In the moment, the punt had worked, but for the rest of the day and beyond I was tantalized by our son’s remarkable question. For the record, if not at all religious (neither baptism nor confirmation “took”), Cory remains to this day highly philosophical; he thinks about things so intently that he is often constrained by “analysis paralysis.”
Thus, to explain Illiana’s question this morning, perhaps I needed to look no further than, “like father, like daughter.”
I switched back to the righthand lane to let a tailgater pass. “Well,” I said, “God came first, then Jesus, who’s called the Son of God. That’s the Christian version, anyway, Illiana. But if you want to know, I have a different take on the whole subject and nature of God.”
“Like what?”
“Some people have what I think is a very narrow concept of God. Whether you believe in God or don’t believe in God . . . and often that’s how the matter is presented . . . ‘Do you believe in God?’ . . . but that question begs a much bigger and more important question.”

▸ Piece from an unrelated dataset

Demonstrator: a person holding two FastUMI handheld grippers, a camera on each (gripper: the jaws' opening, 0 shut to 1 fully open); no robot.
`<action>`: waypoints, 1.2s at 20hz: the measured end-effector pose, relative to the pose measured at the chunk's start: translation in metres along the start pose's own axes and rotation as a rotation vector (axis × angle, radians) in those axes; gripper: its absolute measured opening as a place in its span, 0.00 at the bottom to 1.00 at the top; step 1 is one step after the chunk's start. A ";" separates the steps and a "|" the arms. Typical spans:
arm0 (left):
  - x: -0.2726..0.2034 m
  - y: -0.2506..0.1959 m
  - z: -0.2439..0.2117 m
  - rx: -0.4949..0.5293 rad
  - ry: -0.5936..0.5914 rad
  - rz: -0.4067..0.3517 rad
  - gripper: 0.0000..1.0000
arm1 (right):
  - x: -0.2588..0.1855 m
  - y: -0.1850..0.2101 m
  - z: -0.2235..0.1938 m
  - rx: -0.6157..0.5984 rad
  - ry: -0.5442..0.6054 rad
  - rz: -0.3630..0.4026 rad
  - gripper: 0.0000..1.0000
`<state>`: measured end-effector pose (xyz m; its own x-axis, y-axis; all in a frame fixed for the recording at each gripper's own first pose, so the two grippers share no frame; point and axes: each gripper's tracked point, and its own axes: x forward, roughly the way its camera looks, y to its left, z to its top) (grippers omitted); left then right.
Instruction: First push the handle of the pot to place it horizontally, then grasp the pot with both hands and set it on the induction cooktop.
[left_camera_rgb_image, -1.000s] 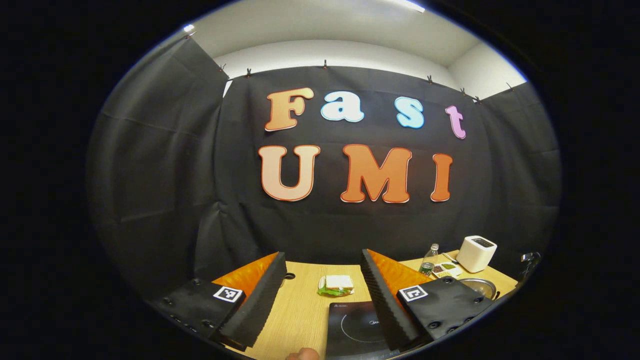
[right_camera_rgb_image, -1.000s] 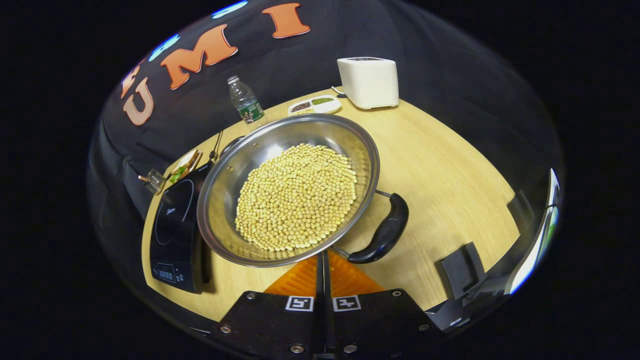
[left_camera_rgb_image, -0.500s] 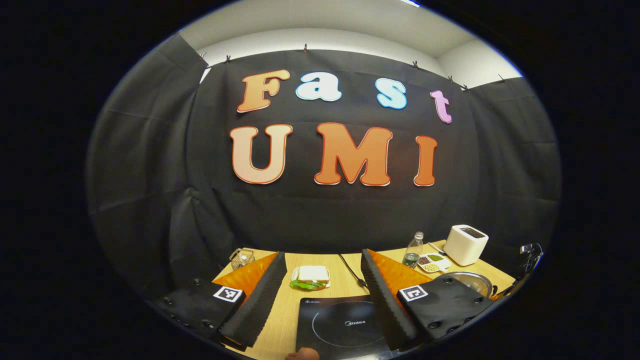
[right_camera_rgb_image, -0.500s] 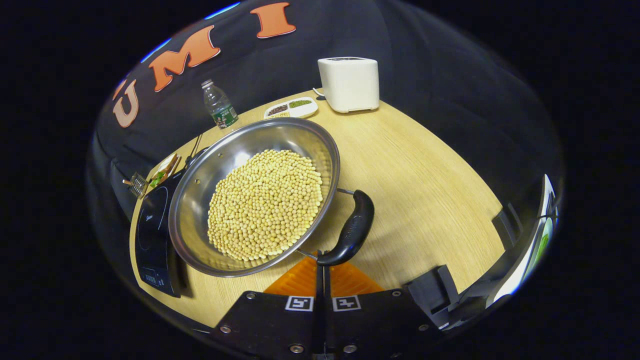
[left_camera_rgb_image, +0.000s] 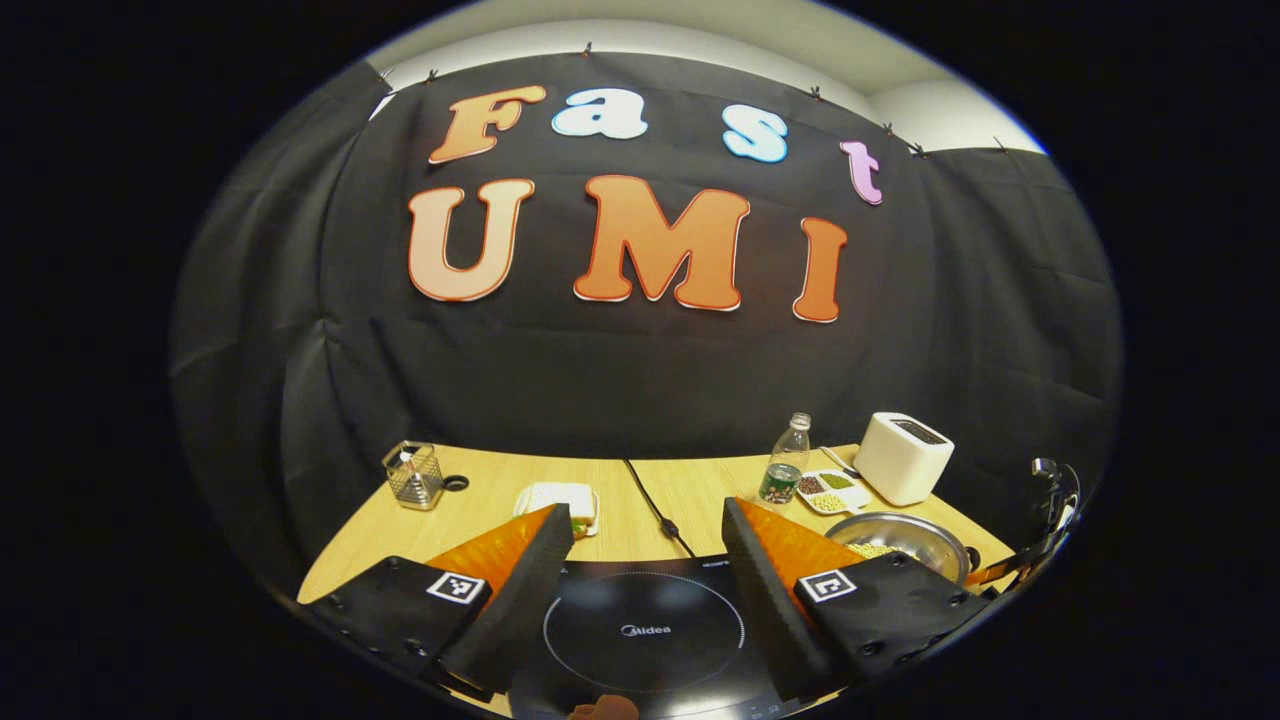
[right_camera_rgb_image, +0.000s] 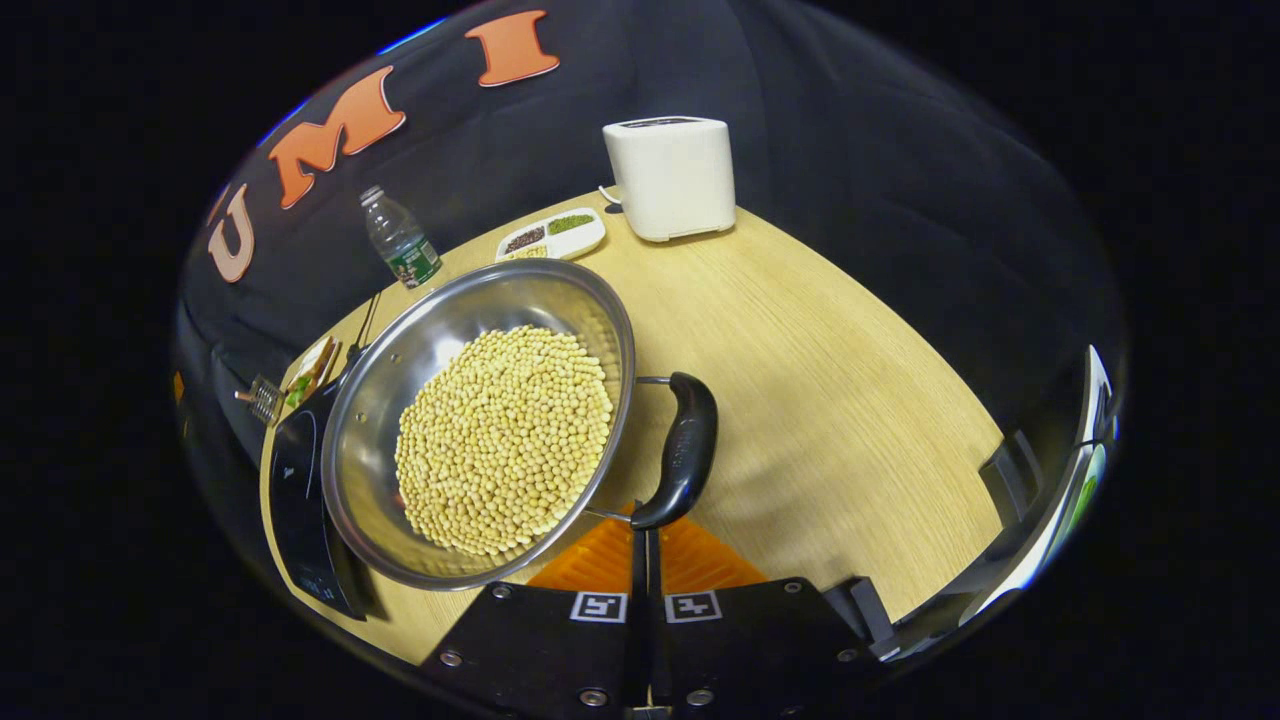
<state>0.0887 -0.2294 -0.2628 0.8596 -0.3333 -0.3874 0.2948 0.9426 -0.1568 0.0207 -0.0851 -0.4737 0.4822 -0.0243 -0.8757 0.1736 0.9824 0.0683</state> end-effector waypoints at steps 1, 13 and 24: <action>0.003 -0.004 -0.002 -0.013 -0.001 -0.004 0.96 | 0.002 -0.001 0.003 0.010 -0.002 -0.003 0.00; 0.029 -0.042 -0.057 -0.005 0.074 -0.049 0.98 | 0.031 -0.019 0.048 0.023 -0.029 -0.057 0.00; 0.046 -0.085 -0.090 -0.004 0.107 -0.073 0.98 | 0.062 -0.022 0.086 -0.073 -0.072 -0.105 0.00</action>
<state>0.0657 -0.3268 -0.3494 0.7865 -0.4019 -0.4690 0.3534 0.9156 -0.1919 0.1205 -0.1246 -0.4880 0.5253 -0.1386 -0.8395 0.1648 0.9845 -0.0594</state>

“What’s that?” asked Illiana.
“The more critical question is, what definition of God are you working with when you ask or answer the question?”
“Uh-huh. Maybe it’s a spirit sitting on a big gold throne.”
I suddenly felt a need to pull over, but the shoulder was only about a foot wide and traffic was moving along at 50 in a 40 MPH zone.
“You know what I think?”
“What.”
“I think God is far bigger than glowing white robes on a throne; God—whatever God truly might be—is intangible; you can’t exactly see it, kinda like gravity. You can’t see gravity by itself, but it’s hugely powerful and we can see its effects all around us. Same with God. In fact, you can think of gravity as God and God as gravity, except God is a whole lot more. God is all the goodness that’s among human beings, which granted, avoids grappling with the origin and nature of evil, unless we go with free will . . .”
I caught myself. I was skating on ice heavily skated by others but with no horizons. If I risked going through or over the edge, the more immediate concern was skating beyond Illiana’s view and attention span. I checked the rearview mirror and saw her looking pensively out the window.
“Grandpa, is Santa Claus a spirit?” she said.
Upon hearing the Nick-name, I switched mental gears. “You could certainly say that, yes.”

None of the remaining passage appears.